* What the task requires: Give the data again exactly, without its images.

* Information shown:

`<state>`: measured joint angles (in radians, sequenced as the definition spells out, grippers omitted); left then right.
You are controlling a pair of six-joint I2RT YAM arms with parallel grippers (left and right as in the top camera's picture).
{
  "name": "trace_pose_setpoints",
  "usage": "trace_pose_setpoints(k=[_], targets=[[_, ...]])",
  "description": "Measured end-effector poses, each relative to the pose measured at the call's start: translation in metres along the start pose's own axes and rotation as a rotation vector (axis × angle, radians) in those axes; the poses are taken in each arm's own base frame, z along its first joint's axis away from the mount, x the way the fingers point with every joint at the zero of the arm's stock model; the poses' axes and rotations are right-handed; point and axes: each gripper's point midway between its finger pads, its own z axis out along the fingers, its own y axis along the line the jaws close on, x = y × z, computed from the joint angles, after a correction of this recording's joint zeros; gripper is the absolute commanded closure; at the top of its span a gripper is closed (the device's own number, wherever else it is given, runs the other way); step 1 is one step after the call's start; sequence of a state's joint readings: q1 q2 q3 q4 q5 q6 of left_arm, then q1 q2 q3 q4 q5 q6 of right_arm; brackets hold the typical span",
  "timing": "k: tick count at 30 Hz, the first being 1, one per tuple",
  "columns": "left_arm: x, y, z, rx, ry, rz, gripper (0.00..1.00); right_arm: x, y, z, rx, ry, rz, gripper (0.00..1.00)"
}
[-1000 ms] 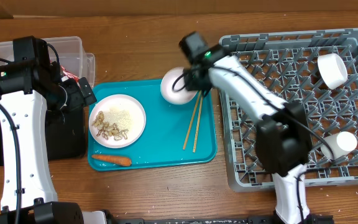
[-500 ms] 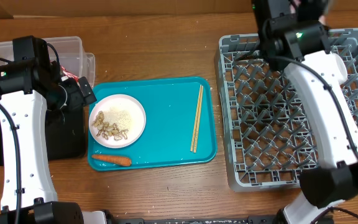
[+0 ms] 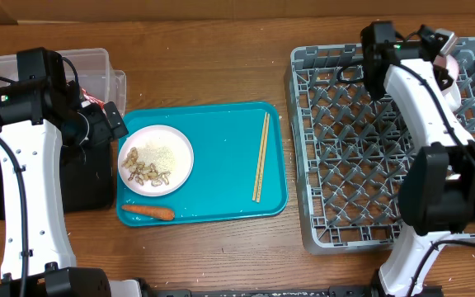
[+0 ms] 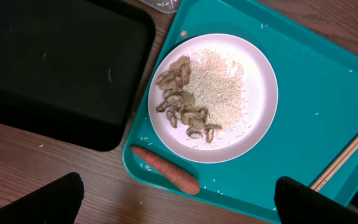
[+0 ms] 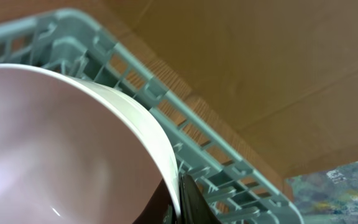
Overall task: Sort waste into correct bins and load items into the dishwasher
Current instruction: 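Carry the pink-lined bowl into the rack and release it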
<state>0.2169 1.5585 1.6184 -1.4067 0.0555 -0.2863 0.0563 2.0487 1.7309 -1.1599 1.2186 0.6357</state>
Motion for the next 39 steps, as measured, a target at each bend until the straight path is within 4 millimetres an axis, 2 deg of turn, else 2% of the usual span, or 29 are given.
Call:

* Your response:
`<state>`: measured joint angles (in radians, sequenced as the definition spells out, grippers omitted); left then right.
You are controlling a pair of six-joint I2RT YAM arms with parallel grippers (left and right as in the top camera's picture).
{
  "name": "trace_pose_setpoints",
  "usage": "trace_pose_setpoints(k=[_], targets=[[_, ...]])",
  "description": "Measured end-effector poses, each relative to the pose measured at the call's start: translation in metres along the start pose's own axes and rotation as a rotation vector (axis × angle, radians) in those axes; the poses are taken in each arm's own base frame, z along its first joint's axis away from the mount, x the way the fingers point with every joint at the zero of the arm's stock model; the poses' axes and rotations are right-handed; point and axes: each gripper's point midway between its finger pads, its own z axis out along the fingers, its own y axis along the line the jaws close on, x = y × z, computed from the joint angles, after a correction of this recording's joint zeros; gripper is the absolute commanded closure; at the top of its span a gripper is closed (the device's own number, wherever else it is given, runs the other way); step 1 is one step after the call's start; sequence of a state's joint readings: q1 q2 q3 q4 q5 q6 of left_arm, then q1 q2 q3 q4 q5 q6 of right_arm; brackets hold the typical span",
  "timing": "k: tick count at 30 Hz, the first being 1, one per tuple",
  "columns": "left_arm: x, y, z, rx, ry, rz, gripper (0.00..1.00); right_arm: x, y, z, rx, ry, rz, gripper (0.00..1.00)"
}
[-1000 ms] 
[-500 ms] 
[+0 ms] 
[+0 ms] 
[+0 ms] 
Overall task: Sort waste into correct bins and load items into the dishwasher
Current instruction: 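Carry the pink-lined bowl into the rack and release it
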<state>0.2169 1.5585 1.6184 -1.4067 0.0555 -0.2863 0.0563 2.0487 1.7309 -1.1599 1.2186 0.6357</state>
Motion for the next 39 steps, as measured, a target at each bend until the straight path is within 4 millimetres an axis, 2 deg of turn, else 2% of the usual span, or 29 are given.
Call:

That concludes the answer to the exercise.